Кася тихо подошла к учителям и просмотрела их Намерения. Люди, что с них взять. И зрение у них тоже людское, ограниченное. Время из трех занятых чаепитием человек видел только один, да и тому наркотики туманили взгляд, искажали перспективу.
Где-то далеко формировались причинноследственные связи, из которых должен был возникнуть окончательный фатум.
Кошка повернула голову в сторону Ксениной спальни. Дверь заперта на ключ, а за дверью, в окружении провидческих снов таилась единственная возможность не допустить катастрофы.
Дверь была малой проблемой, а потому Кася еще раз посмотрела на учителей, на третьего, о чем-то убежденно говорящего пустыми человечьими словами. Кошку никто не видел, и это было хорошо, поскольку правила позволяли в таком случае немножко схитрить. На Касин подъем по лестнице не посмотрел никто – когда обстоятельства этого требовали, Кася могла передвигаться бесшумно, старательно прикрыв от людей даже Намерения.
Оказаться по ту сторону двери помог испытанный кошачий способ – изменение прошлого. Как-то само собой получилось, что еще вечером Кася проскользнула в приоткрытую дверь и задремала у девушки под кроватью. А проснулась только сейчас, когда этот вариант развития событий стал наиболее предпочтительным.
Ксения видела свой привычный провидческий кошмар – последние мгновения жизни Николая Разумовского. Кася, многократно подсматривавшая видения девушки, увидела, как подмастерье идет по узкому коридору туда, где через считаные секунды сна должна была прерваться его жизнь.
Кошка ничего не понимала в дирижаблях и оружии, а потому подсмотренное вспоминала с трудом. Вмешаться следовало в строго определенный момент сна, чтобы запомнилось как можно больше деталей.
Кася вспомнила, как радовалась, когда нашла способ бороться с фактором фатума, как аккуратно сплетала связь между Ксенией и Николаем, единственную не отслеживаемую, а потому чистую от его тлетворного влияния.

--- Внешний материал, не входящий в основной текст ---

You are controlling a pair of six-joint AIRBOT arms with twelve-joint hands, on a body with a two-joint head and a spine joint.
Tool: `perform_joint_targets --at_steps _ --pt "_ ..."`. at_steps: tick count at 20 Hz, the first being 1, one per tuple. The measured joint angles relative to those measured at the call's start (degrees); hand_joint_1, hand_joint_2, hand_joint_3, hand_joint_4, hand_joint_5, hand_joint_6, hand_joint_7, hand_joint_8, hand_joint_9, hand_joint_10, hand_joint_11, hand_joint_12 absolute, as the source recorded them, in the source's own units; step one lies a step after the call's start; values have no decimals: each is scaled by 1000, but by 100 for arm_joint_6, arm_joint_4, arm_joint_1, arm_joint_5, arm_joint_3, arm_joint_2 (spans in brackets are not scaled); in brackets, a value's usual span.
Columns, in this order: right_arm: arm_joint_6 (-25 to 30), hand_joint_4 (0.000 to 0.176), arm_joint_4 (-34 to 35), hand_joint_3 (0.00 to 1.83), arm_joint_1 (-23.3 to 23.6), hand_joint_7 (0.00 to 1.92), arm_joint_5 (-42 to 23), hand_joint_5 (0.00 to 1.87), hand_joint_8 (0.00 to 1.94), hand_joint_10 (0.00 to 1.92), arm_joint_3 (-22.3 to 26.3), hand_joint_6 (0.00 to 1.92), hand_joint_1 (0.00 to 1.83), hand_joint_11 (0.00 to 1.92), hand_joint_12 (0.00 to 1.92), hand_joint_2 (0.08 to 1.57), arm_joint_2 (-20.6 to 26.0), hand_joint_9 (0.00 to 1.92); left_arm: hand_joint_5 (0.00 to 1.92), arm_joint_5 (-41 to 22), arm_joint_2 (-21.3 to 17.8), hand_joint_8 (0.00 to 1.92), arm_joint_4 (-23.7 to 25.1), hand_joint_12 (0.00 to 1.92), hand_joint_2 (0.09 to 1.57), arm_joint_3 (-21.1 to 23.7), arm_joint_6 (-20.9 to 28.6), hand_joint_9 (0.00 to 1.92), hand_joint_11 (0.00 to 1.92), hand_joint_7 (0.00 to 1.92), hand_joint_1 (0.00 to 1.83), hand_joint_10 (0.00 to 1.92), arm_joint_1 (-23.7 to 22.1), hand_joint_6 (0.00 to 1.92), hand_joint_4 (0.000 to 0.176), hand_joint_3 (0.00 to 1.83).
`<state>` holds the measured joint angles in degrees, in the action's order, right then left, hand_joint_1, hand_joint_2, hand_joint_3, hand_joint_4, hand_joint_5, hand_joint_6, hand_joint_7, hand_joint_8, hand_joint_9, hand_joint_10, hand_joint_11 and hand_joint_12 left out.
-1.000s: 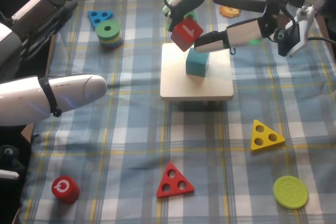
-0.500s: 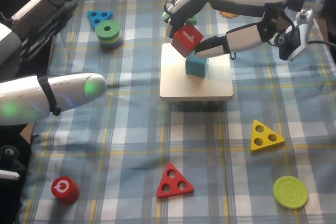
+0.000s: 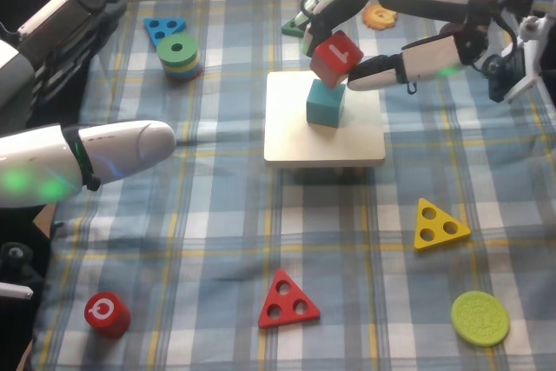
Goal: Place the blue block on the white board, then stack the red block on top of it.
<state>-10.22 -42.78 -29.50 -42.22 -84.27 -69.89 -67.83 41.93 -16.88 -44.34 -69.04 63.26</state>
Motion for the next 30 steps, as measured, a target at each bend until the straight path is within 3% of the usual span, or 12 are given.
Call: perform_joint_targets --at_steps 10,13,18,21,28,29,30 --pt "2 0 11 0 -11 784 11 940 0 0 28 1042 1084 100 1057 1135 4 643 55 -11 0 1 -4 68 888 0 0 34 19 56 712 3 0 1 143 2" --pt "2 0 -4 0 -11 739 -2 936 1 0 50 1049 1080 24 1047 1137 4 577 56 -15 0 1 -4 71 885 0 0 28 0 55 725 0 0 2 153 1" --pt "2 0 -79 0 -11 760 9 968 0 0 50 996 1107 0 1016 1122 4 539 53 -15 0 1 -7 117 883 0 0 41 0 61 713 2 0 0 153 0" --pt "4 0 -101 1 -11 715 17 959 1 1 50 1011 1106 0 1021 1125 4 534 58 -15 0 2 -7 161 886 0 0 50 0 68 701 2 0 3 143 1" --pt "13 0 -131 1 -76 768 72 951 10 23 50 1022 1079 37 1086 1128 4 622 65 -33 0 1 -4 123 889 0 15 42 0 66 698 2 0 1 141 0" --pt "13 20 -136 1 -79 777 72 934 8 28 48 1049 1059 63 1119 1136 4 662 55 -35 0 0 -7 105 893 0 17 38 0 61 707 0 0 1 143 1" --pt "13 20 -146 1 -79 777 74 934 8 28 48 1049 1059 63 1119 1136 4 662 55 -35 0 0 -9 105 893 0 17 38 0 61 707 0 0 1 143 1"
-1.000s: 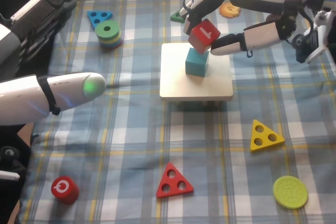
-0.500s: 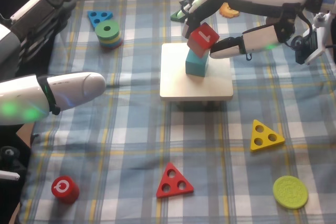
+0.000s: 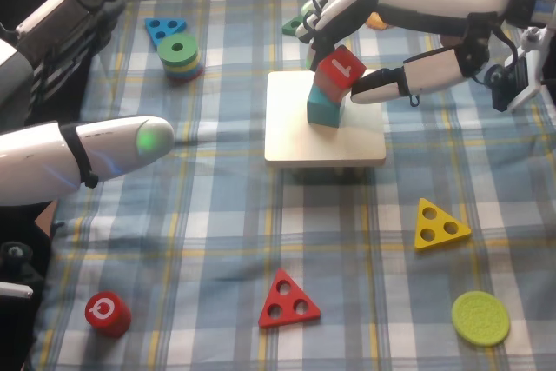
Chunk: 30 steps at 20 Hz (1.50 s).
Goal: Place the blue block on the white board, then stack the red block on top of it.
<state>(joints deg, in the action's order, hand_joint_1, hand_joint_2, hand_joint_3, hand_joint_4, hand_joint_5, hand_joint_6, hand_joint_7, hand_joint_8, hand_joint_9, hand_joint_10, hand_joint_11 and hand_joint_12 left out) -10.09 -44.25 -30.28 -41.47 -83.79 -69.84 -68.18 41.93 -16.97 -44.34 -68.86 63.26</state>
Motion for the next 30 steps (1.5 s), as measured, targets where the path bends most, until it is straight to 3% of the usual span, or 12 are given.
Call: perform_joint_targets --at_steps 1,2,5,6,7,8,9,16,18,22,25,30 --pt "0 52 -13 1 0 761 0 926 1 14 0 1062 1043 38 1129 1139 0 641 66 0 0 1 2 71 886 0 0 38 0 66 729 1 0 2 141 0" --pt "0 52 -13 1 0 761 -2 926 1 14 -4 1062 1043 38 1129 1139 0 641 66 0 0 1 4 71 886 0 0 38 0 66 729 1 0 2 141 0" --pt "0 104 -15 1 0 724 0 908 0 5 -17 1089 1015 0 1071 1145 -7 571 64 0 0 0 2 109 886 0 0 40 0 62 712 1 0 0 149 0" --pt "0 92 -11 0 0 749 -4 906 8 13 -33 1093 1018 11 1078 1147 -13 594 63 0 0 0 2 113 888 0 0 39 0 60 711 0 0 0 146 1" --pt "0 31 -9 0 0 828 -4 914 28 39 -61 1080 1046 73 1112 1146 -26 677 67 0 0 0 4 114 890 0 0 39 0 59 710 0 0 2 147 2" --pt "0 31 -9 0 0 828 -2 914 28 39 -70 1080 1046 73 1112 1146 -28 677 67 0 0 0 2 114 890 0 0 39 0 59 710 0 0 2 147 2" --pt "0 3 -9 0 0 885 -2 926 35 50 -83 1061 1062 81 1209 1140 -42 725 64 0 0 1 2 113 890 0 0 40 0 62 703 1 0 0 148 2" --pt "0 0 -9 0 0 903 0 930 34 93 -146 1054 1079 95 1402 1138 -81 762 55 -2 7 0 -2 62 895 -7 4 33 0 58 717 0 11 0 161 0" --pt "0 0 -15 0 0 897 0 927 40 422 -149 1059 1072 97 1431 1139 -107 624 62 0 7 0 2 116 884 -7 4 51 2 74 703 1 11 0 149 1" --pt "0 1 -15 0 0 859 0 927 21 451 -149 1061 1065 95 1367 1138 -107 566 60 -2 7 1 2 114 887 -7 4 45 0 71 714 0 11 0 149 1" --pt "0 57 -42 0 0 796 -2 900 1 112 -149 1104 1031 103 1236 1150 -107 653 54 -2 7 1 -2 109 892 -7 4 43 0 69 703 2 11 1 149 0" --pt "2 62 -101 0 0 784 0 890 0 48 -149 1119 1025 72 1227 1155 -114 668 50 0 7 0 2 125 884 -7 4 47 0 73 689 1 11 0 151 0"
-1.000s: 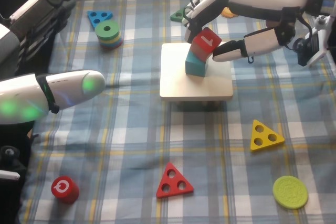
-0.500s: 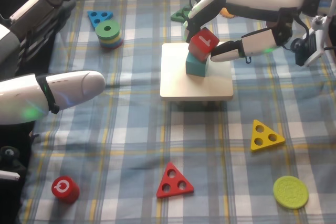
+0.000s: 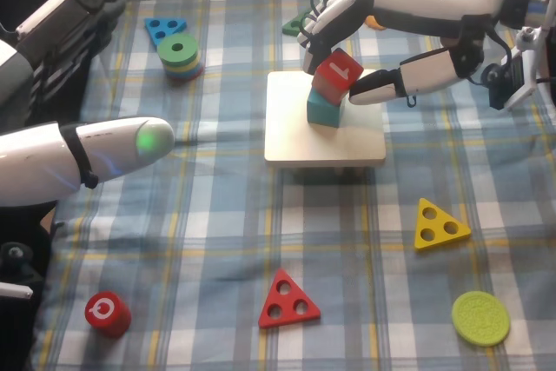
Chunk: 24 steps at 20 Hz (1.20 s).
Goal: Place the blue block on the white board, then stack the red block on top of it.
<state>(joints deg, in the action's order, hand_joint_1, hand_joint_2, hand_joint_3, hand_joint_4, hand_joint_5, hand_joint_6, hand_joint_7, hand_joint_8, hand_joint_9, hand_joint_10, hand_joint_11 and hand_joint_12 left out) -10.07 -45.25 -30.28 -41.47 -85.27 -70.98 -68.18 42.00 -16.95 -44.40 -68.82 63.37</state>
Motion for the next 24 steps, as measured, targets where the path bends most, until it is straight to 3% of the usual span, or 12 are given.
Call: perform_joint_targets --at_steps 1,5,6,8,9,10,12,18,21,24 --pt "7 77 -7 0 0 772 0 885 0 31 0 1127 1018 61 1194 1157 0 657 49 -2 0 0 -2 122 884 0 0 48 0 73 685 1 2 0 149 0" --pt "26 89 -50 0 0 756 -2 879 0 15 2 1136 1010 63 1158 1159 -22 655 56 0 0 2 -2 112 885 0 13 51 0 72 707 0 0 1 151 0" --pt "31 115 -57 1 0 742 -4 872 0 8 2 1146 996 50 1147 1161 -22 645 55 -2 0 1 -7 145 885 0 11 55 0 75 701 1 0 0 142 0" --pt "33 116 -59 0 0 739 -4 869 1 11 7 1151 996 75 1159 1162 -22 656 54 -2 0 0 0 137 884 0 13 49 0 70 699 0 0 0 144 0" --pt "39 0 -59 0 0 730 -2 781 4 10 7 484 968 82 1168 1099 -22 658 52 -2 0 0 -2 179 888 0 13 56 0 74 681 1 0 0 142 0" --pt "39 0 -61 0 0 731 -2 828 4 10 7 180 967 97 1180 1083 -22 667 53 -2 0 0 -2 187 887 0 13 58 0 75 682 1 0 1 141 0" --pt "42 0 -68 0 0 739 -4 862 3 11 7 23 963 98 1231 1075 -22 682 58 -2 0 0 -2 191 892 0 13 61 0 76 683 2 0 2 135 1" --pt "42 0 -68 0 0 718 -2 834 0 3 4 0 945 105 1227 1069 -22 668 51 -2 0 0 -2 107 893 0 17 40 0 63 692 1 2 0 148 0" --pt "42 0 -68 0 0 703 0 809 0 0 4 0 938 117 1223 1065 -22 657 47 -2 0 0 -2 156 893 0 20 50 0 68 689 1 0 0 156 0" --pt "42 0 -63 0 0 657 0 684 0 0 4 0 935 80 1168 1055 -22 614 44 -2 4 1 -2 200 898 0 39 61 0 73 669 3 2 0 143 1"
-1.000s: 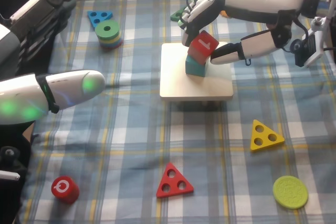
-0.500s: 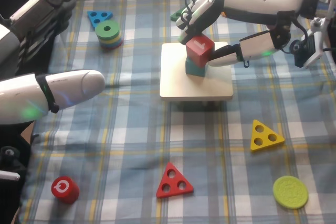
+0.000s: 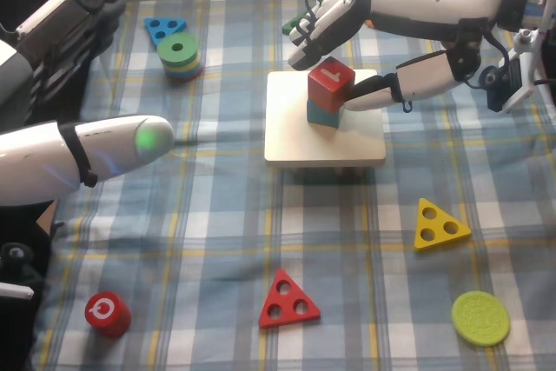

Удаленные на солидное расстояние разумы, пребывавшие в кошачьем пространстве сна, напомнили Касе, каких усилий стоило сохранить жизнь этому не в меру активному юноше из Мариенбурга. Кошка была им всем благодарна. И Томасу, и герою Маккавити и сотне других кошек, помогавших ей в борьбе. Вспомнила о благородной жертве Сугимото, который имел возможность спастись вместо Николая, но увидел картину Касиного плана и был посмертно удостоен права войти в кошачью историю как первый Человек Контактный.